DIRECTIONS »
When a line below holds the string "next", show that line.

ENTRIES SUPPLIED »
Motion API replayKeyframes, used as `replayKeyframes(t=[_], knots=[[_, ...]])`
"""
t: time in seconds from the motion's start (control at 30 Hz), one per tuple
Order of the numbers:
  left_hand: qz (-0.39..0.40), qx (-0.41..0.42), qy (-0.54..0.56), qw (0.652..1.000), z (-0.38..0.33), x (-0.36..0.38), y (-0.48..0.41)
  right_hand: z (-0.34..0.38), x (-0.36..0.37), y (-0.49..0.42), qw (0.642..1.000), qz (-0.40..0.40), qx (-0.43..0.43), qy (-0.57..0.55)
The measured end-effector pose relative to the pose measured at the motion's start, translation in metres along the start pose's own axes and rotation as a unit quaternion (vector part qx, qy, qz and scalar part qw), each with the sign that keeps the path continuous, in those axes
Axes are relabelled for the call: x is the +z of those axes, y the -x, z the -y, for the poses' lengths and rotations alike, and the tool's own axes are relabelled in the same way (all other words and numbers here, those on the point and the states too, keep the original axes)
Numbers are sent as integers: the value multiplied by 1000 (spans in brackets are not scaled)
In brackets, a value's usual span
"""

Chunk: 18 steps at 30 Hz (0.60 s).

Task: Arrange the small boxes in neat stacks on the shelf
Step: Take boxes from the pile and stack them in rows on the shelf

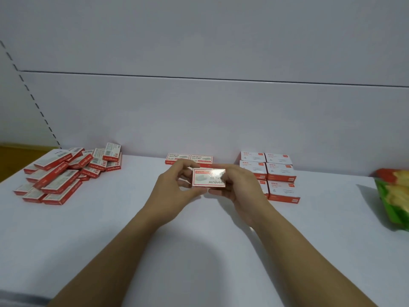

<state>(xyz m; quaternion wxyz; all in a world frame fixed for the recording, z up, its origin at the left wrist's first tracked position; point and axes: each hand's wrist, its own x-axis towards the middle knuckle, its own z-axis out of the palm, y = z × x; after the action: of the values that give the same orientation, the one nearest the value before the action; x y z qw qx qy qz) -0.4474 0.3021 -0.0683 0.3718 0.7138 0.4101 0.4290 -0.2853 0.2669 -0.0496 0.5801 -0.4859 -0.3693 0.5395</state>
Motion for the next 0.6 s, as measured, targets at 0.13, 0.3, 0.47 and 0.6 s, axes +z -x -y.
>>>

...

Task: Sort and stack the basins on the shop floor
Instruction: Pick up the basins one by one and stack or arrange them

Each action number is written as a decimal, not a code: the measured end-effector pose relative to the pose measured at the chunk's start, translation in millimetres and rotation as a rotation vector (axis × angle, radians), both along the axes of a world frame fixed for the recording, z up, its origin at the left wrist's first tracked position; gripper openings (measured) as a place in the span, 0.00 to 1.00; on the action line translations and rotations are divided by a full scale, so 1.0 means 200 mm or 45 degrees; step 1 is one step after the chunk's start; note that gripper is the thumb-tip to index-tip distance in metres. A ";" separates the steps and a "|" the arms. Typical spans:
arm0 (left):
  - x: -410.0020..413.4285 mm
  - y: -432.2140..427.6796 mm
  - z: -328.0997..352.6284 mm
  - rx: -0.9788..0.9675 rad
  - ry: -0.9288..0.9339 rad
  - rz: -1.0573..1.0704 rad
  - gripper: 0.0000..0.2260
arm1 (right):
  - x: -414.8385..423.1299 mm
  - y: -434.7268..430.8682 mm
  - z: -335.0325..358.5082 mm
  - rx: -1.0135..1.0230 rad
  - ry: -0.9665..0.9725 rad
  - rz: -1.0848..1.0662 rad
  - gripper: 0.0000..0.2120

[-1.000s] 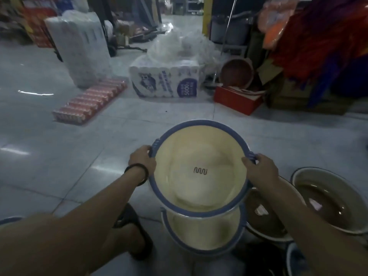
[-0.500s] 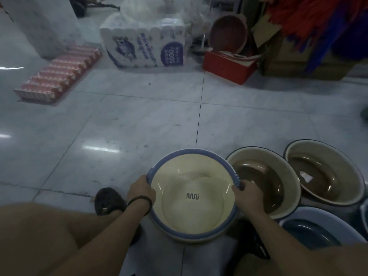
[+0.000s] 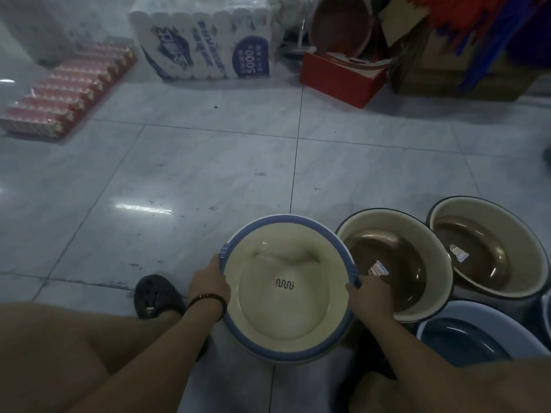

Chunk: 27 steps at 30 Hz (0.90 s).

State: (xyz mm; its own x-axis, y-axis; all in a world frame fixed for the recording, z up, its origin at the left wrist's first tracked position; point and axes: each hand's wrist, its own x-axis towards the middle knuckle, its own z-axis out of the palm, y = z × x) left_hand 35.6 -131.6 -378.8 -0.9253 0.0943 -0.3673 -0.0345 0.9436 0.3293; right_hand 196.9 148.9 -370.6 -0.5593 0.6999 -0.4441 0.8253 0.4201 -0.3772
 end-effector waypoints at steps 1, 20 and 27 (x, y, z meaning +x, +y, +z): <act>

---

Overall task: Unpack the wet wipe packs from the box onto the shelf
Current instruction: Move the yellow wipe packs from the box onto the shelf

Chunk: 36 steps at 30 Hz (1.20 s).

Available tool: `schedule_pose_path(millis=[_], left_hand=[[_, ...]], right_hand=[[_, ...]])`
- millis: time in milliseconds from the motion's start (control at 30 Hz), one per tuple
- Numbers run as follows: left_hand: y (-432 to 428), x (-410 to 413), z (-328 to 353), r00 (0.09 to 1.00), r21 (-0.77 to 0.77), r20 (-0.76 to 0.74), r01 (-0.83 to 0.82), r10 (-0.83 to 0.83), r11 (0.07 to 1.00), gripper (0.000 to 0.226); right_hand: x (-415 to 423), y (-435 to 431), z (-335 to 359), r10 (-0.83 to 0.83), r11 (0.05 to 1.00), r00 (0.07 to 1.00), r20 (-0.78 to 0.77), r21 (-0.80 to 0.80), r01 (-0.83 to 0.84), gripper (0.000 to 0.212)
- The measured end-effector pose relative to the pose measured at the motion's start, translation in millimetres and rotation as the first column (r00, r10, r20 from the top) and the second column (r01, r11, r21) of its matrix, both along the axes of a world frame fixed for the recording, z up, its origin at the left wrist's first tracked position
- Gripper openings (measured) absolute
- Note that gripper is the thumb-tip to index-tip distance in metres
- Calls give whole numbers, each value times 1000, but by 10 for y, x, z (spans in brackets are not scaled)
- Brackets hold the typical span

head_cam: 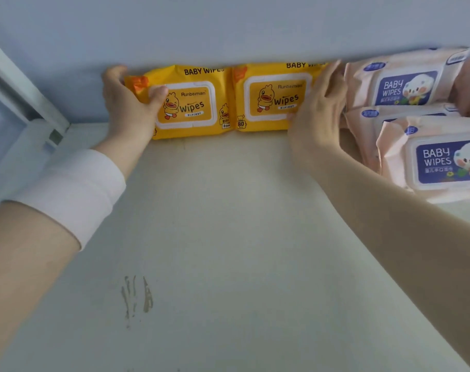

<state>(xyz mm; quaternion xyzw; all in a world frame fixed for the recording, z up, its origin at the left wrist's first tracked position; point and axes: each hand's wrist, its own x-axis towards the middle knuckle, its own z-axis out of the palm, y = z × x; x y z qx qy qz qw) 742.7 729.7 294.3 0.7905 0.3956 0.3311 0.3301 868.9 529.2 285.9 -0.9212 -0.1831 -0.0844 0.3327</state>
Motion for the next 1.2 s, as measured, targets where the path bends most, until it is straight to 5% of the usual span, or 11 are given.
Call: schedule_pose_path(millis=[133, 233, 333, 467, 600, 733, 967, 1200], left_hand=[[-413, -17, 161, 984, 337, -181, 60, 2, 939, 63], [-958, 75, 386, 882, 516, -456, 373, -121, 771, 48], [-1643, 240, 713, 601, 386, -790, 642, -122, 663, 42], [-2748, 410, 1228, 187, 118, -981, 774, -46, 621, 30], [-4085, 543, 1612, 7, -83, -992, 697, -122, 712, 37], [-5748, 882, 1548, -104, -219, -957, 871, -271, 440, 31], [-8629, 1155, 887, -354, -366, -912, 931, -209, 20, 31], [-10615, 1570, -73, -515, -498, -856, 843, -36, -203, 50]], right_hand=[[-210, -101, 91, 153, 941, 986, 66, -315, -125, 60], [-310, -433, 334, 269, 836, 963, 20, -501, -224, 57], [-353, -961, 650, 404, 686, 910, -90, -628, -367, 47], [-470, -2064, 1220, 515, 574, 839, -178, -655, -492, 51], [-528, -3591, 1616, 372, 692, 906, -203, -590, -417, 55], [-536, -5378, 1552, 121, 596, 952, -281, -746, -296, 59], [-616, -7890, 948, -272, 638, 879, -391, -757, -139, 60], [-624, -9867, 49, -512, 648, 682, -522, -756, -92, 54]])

COMPLETED TASK »
Motion for the next 0.6 s, as measured, targets at 0.13, 0.3, 0.47 and 0.6 s, axes +z -x -y.
Motion for the next 1.2 s, as measured, targets where the path bends most, until it is straight to 5% of the usual span, or 11 are given.

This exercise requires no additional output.